Question

James has 40 blue marbles and Sam has 48 yellow marbles. They divide the marbles into small pouches with an equal number of marbles in each pouch without any remainder. What is the largest possible number of marbles in each pouch?

a) 4
b) 6
c) 8
d) 10

Answer 1

The largest number of marbles that can be evenly divided into pouches from both James' and Sam's collections is found by calculating the greatest common divisor of 40 and 48, which is 8. Thus, each pouch can contain 8 marbles.

Step-by-step explanation:

The question relates to finding the largest number of marbles that can be evenly placed into pouches for both James’ and Sam’s collections of marbles.
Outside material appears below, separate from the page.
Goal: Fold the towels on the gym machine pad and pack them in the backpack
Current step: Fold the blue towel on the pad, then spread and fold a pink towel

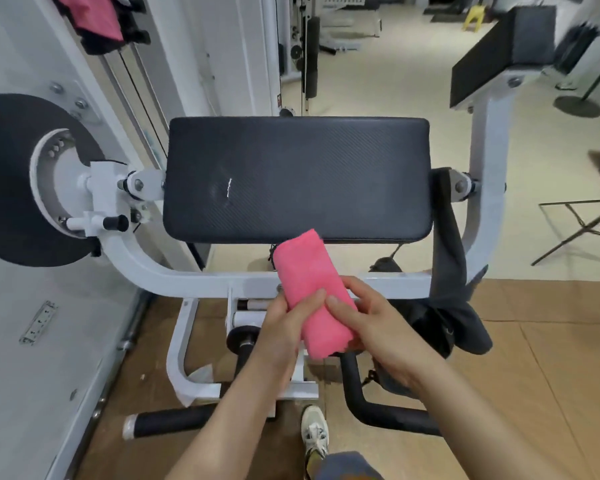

To determine this, we need to find the greatest common divisor (GCD) of the number of blue marbles James has (40) and the number of yellow marbles Sam has (48).

The GCD of 40 and 48 is found by listing the factors of each number or by using the Euclidean algorithm. The factors of 40 are 1, 2, 4, 5, 8, 10, 20, and 40, and the factors of 48 are 1, 2, 3, 4, 6, 8, 12, 16, 24, and 48. The largest number that appears in both lists is 8, so the greatest number of marbles that can be placed in each pouch is 8 marbles without any remainder.

The correct answer from the options provided is: c) 8.